# YOUR GOAL
Below are records; work out how many of their lines hold the string "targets" and give that number alone.

# DATA TO USE
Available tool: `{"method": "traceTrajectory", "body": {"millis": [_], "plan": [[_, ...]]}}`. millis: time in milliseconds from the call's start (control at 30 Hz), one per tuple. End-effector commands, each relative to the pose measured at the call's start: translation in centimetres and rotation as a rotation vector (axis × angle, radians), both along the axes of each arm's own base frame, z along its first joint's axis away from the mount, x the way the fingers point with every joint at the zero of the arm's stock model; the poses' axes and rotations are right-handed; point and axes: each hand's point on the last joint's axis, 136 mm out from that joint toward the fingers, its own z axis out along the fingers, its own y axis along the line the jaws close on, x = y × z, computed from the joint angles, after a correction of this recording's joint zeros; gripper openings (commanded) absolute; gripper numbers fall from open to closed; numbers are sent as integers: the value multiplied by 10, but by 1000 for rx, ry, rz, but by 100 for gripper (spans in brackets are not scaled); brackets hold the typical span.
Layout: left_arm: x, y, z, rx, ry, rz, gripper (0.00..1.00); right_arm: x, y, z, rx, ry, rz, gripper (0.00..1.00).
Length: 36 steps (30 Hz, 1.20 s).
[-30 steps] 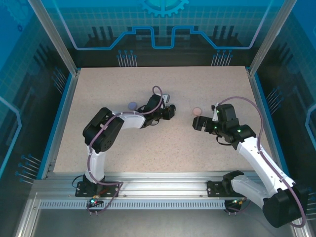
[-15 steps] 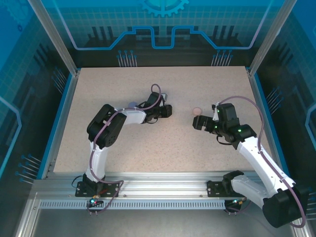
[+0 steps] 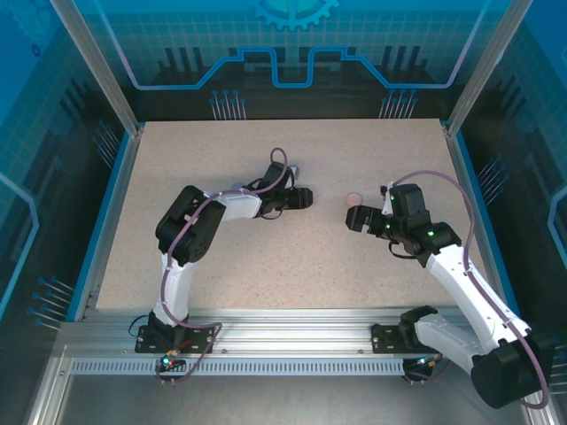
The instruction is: Insert wireless bluetooth earbuds into charging case
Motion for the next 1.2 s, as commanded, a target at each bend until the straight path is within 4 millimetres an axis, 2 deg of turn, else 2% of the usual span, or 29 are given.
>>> {"method": "traceTrajectory", "body": {"millis": [0, 67, 200, 233, 400, 533, 700, 833, 967, 1067, 1167], "plan": [[2, 22, -4, 73, 20, 33, 71, 1, -1, 17, 19, -33, -2, 100], [5, 29, 2, 84, 3, 45, 81, 1, -1, 18, 19, -34, 4, 100], [9, 45, 13, 101, -14, 67, 89, 0, -2, 21, 15, -43, 5, 100], [11, 50, 17, 108, -23, 74, 98, 0, -2, 21, 13, -43, 5, 100], [15, 68, 46, 137, -84, 83, 99, -1, -5, 22, 4, -45, -4, 100], [19, 75, 86, 145, -166, 81, 99, -1, -6, 22, 6, -45, -6, 100], [22, 82, 151, 137, -300, 72, 99, -4, -7, 22, 0, -46, -6, 100], [16, 91, 205, 147, -424, 77, 99, -6, -9, 23, -4, -50, -11, 100], [3, 101, 249, 138, -540, 96, 99, -5, -11, 25, -9, -58, -18, 100], [-11, 109, 270, 111, -632, 116, 99, -5, -14, 28, -29, -77, -27, 100], [-28, 119, 283, 90, -727, 132, 99, -3, -23, 38, -68, -123, -47, 100]]}}
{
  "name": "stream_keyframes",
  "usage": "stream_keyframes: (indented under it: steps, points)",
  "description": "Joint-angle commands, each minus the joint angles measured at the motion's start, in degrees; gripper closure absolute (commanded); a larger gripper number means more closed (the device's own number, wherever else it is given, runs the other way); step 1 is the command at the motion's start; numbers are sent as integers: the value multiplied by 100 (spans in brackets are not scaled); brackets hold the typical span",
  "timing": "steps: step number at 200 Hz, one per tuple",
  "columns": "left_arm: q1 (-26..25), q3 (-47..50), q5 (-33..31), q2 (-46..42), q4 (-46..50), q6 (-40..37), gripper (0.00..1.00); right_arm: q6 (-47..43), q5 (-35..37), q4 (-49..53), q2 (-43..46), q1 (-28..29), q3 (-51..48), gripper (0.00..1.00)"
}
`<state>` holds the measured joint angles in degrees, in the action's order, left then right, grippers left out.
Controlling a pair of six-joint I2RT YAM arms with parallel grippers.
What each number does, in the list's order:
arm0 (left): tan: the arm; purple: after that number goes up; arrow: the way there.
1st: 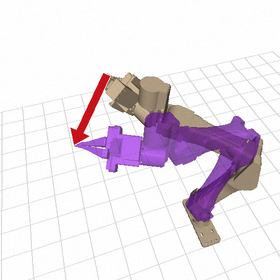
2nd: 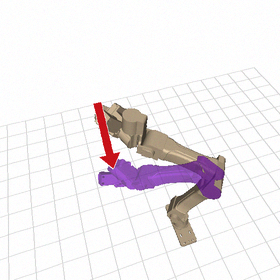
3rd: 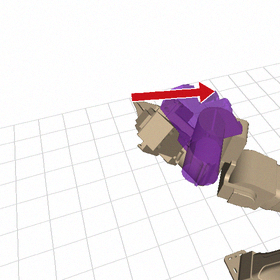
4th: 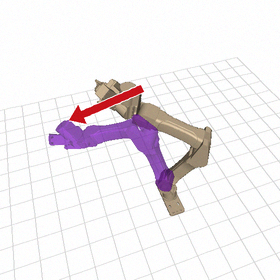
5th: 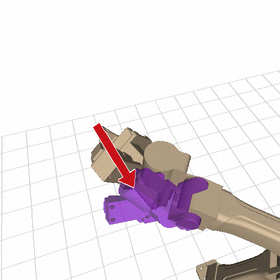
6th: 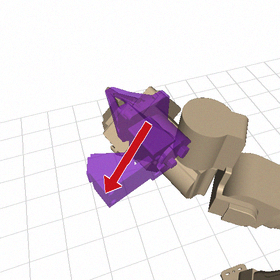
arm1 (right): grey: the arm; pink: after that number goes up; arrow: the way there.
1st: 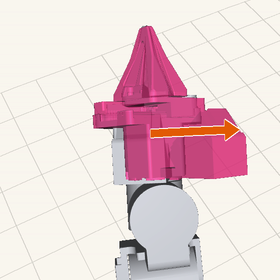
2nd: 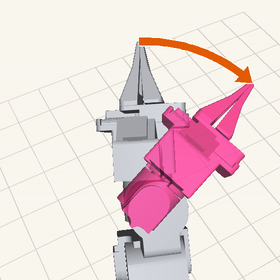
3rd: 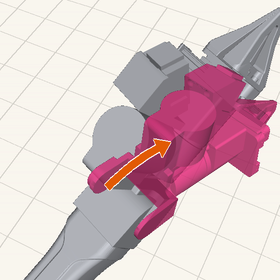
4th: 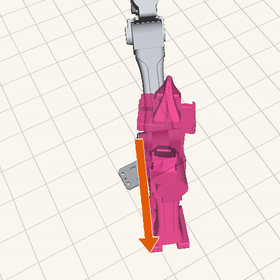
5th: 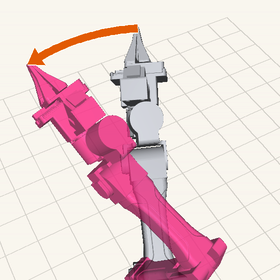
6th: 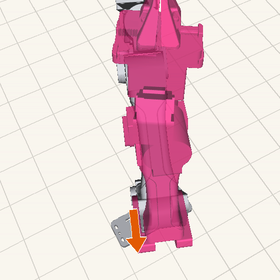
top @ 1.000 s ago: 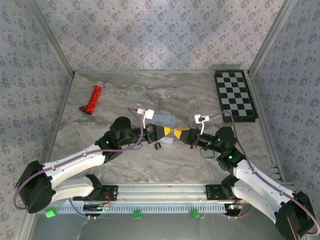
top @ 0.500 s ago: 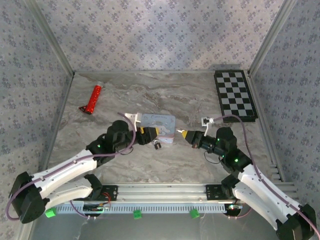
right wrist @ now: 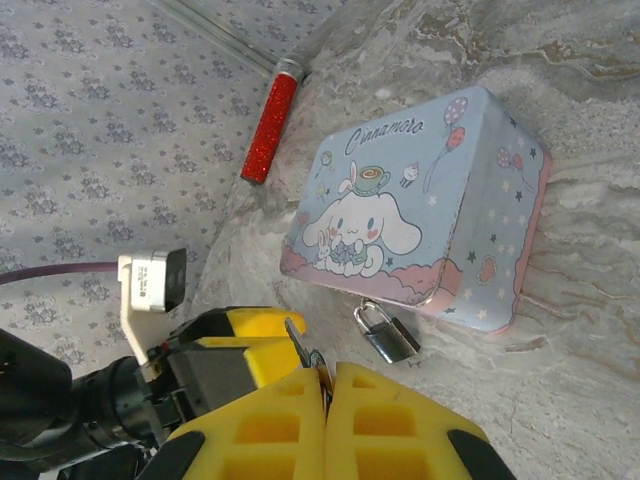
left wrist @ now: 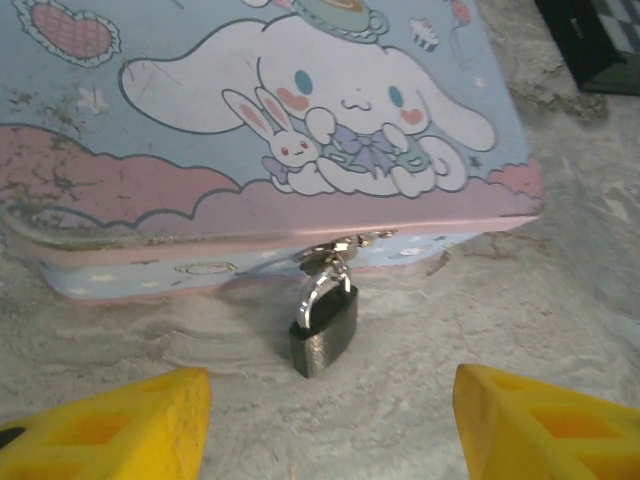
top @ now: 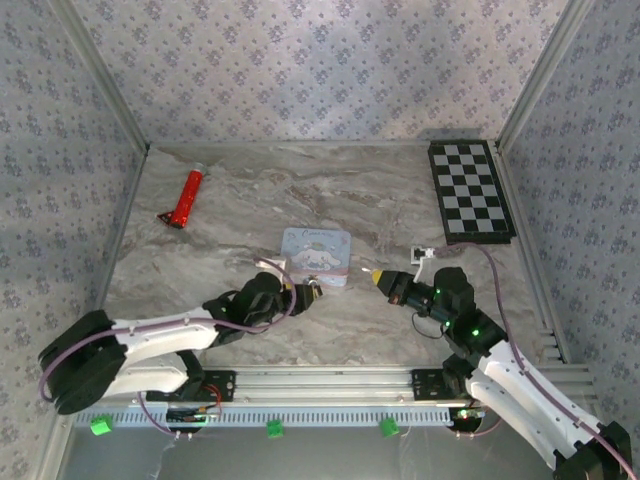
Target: Unlock the padlock with the key
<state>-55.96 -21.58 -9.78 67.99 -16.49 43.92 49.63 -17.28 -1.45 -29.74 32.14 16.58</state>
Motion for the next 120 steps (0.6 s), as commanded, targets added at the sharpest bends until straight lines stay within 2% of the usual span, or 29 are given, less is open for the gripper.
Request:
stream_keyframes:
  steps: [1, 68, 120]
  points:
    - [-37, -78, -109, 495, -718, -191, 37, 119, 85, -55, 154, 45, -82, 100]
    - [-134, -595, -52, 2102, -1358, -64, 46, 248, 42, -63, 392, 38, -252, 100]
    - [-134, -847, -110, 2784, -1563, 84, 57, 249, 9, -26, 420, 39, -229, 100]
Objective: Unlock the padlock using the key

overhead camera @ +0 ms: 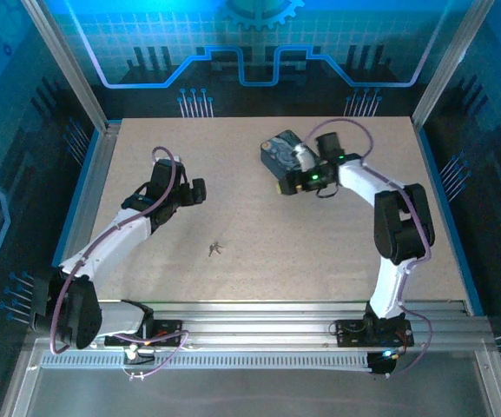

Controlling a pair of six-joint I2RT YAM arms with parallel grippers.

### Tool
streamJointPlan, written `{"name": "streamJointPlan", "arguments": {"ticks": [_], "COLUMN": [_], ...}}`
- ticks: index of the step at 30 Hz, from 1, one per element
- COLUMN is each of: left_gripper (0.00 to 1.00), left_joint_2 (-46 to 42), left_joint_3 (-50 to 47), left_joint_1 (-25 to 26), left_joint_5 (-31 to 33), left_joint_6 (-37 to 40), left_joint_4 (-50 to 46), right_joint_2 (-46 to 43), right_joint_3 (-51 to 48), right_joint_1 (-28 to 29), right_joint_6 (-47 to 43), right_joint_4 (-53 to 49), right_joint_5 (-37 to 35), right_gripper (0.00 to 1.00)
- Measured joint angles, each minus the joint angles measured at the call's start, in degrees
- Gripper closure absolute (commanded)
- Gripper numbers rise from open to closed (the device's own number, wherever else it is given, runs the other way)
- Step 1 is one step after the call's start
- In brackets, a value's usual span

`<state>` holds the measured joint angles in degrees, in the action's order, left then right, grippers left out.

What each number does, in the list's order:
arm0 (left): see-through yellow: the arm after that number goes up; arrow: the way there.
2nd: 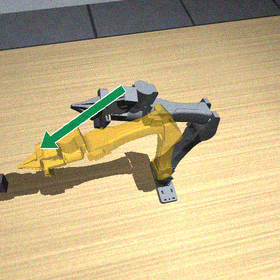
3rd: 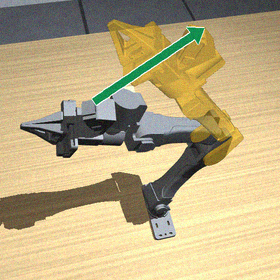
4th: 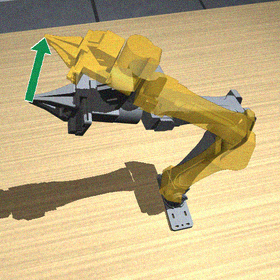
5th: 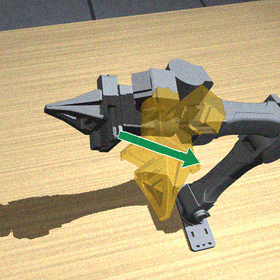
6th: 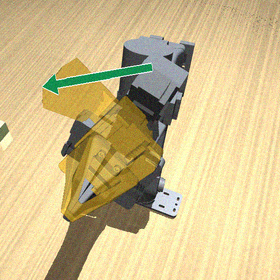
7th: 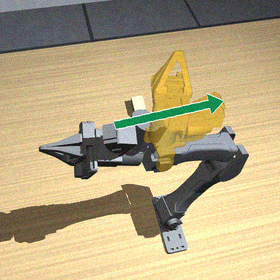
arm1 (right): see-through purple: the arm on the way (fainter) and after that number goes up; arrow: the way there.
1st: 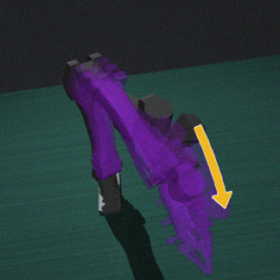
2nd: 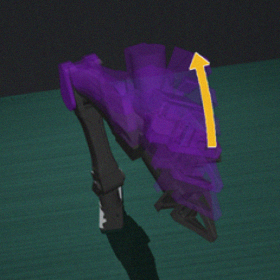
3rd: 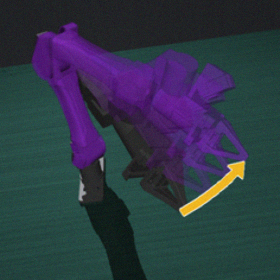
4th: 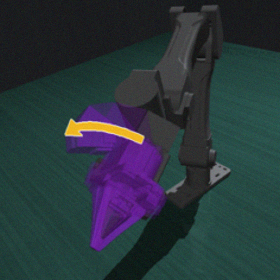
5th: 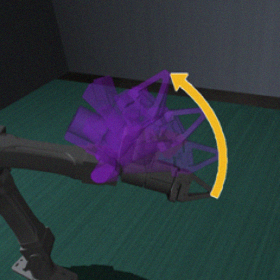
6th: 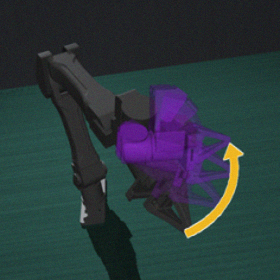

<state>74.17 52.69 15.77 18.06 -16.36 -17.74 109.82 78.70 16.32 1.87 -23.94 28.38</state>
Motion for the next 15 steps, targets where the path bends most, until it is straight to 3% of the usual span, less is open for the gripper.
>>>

# OUTPUT BELOW
2